- Assignment: Write out, word for word, the part of the listing below that opens with the line containing "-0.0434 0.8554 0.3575" and closes with the line containing "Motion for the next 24", keeping both of those lines and adding no others.

- Data:
━━━━━━━━━━━━━━━━━━━━━━━━━━━━━━

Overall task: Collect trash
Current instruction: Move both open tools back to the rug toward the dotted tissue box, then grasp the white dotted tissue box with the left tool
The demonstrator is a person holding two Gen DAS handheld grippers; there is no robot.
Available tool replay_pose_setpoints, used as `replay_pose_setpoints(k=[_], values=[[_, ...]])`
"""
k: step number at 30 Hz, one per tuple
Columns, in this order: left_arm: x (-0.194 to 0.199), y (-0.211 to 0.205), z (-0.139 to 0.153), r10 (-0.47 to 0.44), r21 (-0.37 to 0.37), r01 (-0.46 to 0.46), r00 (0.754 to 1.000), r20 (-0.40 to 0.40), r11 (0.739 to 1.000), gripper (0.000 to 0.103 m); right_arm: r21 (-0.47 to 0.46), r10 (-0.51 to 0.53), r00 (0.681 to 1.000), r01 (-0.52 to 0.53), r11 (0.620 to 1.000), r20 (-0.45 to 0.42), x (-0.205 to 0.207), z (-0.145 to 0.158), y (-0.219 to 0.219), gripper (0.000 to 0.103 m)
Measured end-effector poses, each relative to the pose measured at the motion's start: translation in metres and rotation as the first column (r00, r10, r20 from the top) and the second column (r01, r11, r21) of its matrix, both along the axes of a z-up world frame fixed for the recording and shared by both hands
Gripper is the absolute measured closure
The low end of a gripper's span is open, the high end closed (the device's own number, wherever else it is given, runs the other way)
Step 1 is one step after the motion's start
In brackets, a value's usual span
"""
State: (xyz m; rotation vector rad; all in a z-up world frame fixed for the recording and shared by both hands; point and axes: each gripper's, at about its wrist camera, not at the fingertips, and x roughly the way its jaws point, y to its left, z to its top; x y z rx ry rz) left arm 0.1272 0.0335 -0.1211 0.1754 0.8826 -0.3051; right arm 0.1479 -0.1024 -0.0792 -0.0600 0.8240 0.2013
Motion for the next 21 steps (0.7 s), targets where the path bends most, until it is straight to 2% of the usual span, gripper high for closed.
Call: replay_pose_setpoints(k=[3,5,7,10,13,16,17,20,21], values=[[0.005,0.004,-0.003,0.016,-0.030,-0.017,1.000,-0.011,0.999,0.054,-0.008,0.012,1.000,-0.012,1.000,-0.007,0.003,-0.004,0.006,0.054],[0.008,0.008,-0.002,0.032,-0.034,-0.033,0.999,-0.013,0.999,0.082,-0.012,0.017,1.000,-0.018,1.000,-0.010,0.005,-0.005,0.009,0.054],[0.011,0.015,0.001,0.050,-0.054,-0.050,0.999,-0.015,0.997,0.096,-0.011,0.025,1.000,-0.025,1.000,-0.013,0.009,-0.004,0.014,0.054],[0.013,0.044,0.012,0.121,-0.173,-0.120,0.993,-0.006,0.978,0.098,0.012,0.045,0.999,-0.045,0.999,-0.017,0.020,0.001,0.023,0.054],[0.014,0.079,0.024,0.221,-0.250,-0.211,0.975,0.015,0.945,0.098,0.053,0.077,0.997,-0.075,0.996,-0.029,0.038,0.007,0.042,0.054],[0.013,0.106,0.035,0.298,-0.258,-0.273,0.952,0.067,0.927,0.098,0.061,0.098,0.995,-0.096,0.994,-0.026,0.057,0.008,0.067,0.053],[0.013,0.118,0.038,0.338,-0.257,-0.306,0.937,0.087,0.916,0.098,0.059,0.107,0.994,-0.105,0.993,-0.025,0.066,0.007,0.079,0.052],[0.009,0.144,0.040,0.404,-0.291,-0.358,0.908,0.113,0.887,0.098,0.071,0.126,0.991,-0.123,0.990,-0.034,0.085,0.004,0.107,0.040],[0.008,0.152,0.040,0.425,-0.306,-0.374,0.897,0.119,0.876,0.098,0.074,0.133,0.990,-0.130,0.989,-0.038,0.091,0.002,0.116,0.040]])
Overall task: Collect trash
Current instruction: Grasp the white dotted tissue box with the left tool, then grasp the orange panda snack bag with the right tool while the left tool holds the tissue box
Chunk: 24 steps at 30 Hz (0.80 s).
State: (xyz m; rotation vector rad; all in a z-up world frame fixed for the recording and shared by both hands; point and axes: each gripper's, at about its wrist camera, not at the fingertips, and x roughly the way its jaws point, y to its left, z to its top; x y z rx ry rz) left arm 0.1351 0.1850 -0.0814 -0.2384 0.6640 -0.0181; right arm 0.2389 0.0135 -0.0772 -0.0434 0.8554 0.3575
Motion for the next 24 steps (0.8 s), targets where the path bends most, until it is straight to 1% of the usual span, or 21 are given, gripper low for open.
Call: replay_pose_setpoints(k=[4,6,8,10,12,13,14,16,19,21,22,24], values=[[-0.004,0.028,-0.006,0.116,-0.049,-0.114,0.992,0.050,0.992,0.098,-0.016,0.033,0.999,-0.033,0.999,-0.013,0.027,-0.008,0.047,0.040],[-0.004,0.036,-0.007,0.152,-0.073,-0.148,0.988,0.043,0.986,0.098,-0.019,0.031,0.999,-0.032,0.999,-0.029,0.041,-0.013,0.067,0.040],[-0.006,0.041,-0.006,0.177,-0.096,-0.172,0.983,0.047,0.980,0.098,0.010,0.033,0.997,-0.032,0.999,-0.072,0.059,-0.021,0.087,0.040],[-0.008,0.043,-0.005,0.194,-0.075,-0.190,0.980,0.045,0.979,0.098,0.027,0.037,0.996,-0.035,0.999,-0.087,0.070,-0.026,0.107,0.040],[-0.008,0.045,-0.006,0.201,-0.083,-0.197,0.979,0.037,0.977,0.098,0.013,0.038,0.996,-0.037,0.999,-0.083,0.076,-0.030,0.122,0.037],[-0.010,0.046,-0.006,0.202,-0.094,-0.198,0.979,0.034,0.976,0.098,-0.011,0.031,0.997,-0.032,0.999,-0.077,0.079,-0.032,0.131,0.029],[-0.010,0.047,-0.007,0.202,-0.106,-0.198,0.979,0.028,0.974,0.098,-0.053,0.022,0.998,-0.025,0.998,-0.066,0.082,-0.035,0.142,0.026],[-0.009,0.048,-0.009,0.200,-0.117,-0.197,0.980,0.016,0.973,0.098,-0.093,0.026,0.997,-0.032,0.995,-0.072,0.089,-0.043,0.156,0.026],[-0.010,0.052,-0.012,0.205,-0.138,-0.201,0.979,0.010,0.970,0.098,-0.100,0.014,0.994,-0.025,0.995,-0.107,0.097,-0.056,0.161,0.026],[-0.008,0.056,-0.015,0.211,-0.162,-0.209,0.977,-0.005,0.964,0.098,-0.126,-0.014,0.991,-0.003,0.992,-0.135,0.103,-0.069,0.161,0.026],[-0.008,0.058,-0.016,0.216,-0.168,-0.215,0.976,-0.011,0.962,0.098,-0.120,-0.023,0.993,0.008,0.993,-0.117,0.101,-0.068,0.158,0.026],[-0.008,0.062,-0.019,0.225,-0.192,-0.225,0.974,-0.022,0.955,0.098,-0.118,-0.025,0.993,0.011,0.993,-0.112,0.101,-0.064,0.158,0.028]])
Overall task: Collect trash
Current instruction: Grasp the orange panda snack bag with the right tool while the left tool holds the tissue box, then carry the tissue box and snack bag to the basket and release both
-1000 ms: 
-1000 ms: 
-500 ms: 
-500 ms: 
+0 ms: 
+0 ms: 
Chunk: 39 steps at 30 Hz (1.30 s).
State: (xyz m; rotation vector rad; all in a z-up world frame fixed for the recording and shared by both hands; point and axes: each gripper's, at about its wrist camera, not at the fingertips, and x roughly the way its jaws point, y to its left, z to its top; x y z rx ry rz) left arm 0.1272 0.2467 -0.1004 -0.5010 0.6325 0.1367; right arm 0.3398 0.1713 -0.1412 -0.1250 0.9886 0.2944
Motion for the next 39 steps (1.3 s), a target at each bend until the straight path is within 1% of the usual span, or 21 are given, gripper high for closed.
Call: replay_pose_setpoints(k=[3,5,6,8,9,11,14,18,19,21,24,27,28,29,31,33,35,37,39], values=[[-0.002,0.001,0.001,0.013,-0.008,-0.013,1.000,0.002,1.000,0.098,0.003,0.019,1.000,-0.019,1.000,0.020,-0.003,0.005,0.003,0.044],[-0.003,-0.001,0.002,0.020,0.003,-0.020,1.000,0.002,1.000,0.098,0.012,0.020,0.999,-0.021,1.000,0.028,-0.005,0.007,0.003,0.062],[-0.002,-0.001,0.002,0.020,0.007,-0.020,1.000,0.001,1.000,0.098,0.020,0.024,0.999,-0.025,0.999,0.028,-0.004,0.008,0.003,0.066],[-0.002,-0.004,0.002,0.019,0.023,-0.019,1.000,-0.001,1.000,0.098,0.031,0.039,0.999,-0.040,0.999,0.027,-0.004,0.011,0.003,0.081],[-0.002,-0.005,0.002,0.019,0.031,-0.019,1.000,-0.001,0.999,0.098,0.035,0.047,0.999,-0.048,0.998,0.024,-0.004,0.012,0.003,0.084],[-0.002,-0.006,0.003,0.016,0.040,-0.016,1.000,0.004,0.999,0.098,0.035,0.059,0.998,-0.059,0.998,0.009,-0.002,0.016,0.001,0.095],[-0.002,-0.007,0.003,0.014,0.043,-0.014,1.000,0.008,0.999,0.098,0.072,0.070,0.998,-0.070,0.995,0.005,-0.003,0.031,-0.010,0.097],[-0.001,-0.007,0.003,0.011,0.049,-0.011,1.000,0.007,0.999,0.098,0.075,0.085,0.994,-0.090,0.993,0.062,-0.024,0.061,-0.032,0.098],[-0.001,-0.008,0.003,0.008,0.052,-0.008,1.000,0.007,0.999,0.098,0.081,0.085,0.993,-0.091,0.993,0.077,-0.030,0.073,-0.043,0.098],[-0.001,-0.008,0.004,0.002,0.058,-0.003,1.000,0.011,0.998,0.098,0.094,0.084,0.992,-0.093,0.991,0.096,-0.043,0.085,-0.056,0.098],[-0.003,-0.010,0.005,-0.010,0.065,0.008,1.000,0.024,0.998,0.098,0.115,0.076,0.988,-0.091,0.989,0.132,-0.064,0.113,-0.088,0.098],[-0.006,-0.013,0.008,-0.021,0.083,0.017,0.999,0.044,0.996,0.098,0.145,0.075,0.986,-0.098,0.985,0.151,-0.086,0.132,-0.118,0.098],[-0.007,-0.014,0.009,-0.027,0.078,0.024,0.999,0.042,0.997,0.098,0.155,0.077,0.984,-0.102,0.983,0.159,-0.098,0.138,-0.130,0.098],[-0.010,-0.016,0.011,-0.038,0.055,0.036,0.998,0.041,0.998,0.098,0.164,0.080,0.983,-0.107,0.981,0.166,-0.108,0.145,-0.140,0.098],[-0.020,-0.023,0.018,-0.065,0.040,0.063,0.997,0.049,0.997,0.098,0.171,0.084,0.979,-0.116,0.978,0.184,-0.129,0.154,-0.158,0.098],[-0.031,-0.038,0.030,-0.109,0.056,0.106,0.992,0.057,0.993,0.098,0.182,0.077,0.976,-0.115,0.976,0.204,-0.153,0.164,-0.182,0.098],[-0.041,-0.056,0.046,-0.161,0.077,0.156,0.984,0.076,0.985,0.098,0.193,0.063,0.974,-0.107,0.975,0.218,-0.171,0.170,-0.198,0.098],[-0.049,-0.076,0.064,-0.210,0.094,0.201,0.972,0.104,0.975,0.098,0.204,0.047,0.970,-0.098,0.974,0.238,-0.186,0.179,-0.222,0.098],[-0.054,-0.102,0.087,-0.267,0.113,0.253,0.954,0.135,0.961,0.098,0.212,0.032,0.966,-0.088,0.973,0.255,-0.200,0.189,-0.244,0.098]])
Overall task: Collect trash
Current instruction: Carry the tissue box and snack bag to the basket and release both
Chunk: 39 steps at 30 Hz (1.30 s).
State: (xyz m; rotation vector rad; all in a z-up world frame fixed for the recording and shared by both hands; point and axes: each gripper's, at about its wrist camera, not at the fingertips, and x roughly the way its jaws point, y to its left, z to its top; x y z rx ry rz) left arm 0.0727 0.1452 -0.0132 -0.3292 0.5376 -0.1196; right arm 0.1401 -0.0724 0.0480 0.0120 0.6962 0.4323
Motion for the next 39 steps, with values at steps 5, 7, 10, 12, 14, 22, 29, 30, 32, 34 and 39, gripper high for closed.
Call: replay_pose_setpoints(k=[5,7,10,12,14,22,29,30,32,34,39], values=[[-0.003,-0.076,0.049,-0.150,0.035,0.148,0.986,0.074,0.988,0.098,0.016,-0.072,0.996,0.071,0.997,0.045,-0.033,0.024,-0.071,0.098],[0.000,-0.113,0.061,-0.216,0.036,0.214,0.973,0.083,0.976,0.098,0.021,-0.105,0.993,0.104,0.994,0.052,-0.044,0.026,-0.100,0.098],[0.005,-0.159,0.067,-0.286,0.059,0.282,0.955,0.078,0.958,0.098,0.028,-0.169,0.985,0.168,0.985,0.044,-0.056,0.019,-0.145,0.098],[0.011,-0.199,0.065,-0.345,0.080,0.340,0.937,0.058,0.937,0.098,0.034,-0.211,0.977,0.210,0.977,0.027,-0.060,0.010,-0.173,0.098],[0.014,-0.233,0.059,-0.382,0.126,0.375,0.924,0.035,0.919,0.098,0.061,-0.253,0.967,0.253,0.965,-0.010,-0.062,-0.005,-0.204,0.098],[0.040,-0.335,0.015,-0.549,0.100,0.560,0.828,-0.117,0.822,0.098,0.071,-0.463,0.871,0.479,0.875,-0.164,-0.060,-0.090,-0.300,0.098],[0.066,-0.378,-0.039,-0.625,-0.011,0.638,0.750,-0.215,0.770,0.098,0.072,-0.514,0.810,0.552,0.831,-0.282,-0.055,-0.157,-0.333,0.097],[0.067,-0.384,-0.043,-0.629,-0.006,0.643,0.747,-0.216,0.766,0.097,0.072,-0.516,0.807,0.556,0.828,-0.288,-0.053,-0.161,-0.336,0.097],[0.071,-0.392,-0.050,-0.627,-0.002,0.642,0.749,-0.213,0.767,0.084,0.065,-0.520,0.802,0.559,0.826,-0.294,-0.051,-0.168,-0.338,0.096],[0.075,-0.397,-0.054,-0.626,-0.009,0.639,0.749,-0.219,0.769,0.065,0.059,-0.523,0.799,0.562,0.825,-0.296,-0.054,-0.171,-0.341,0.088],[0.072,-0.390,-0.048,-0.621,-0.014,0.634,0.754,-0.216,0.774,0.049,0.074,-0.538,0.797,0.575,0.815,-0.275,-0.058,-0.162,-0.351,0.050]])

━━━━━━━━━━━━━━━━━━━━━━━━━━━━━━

- Solution to this task:
State: (xyz m; rotation vector rad; all in a z-up world frame fixed for the recording and shared by both hands; point and axes: each gripper's, at about its wrist camera, not at the fingertips, and x roughly the way its jaws point, y to its left, z to its top; x y z rx ry rz) left arm 0.1351 0.1850 -0.0814 -0.2384 0.6640 -0.0181; right arm 0.2389 0.0135 -0.0772 -0.0434 0.8554 0.3575
Motion for the next 24 steps (0.8 s), targets where the path bends most, until it is straight to 1% of the usual span, or 21 are given, gripper low for open.

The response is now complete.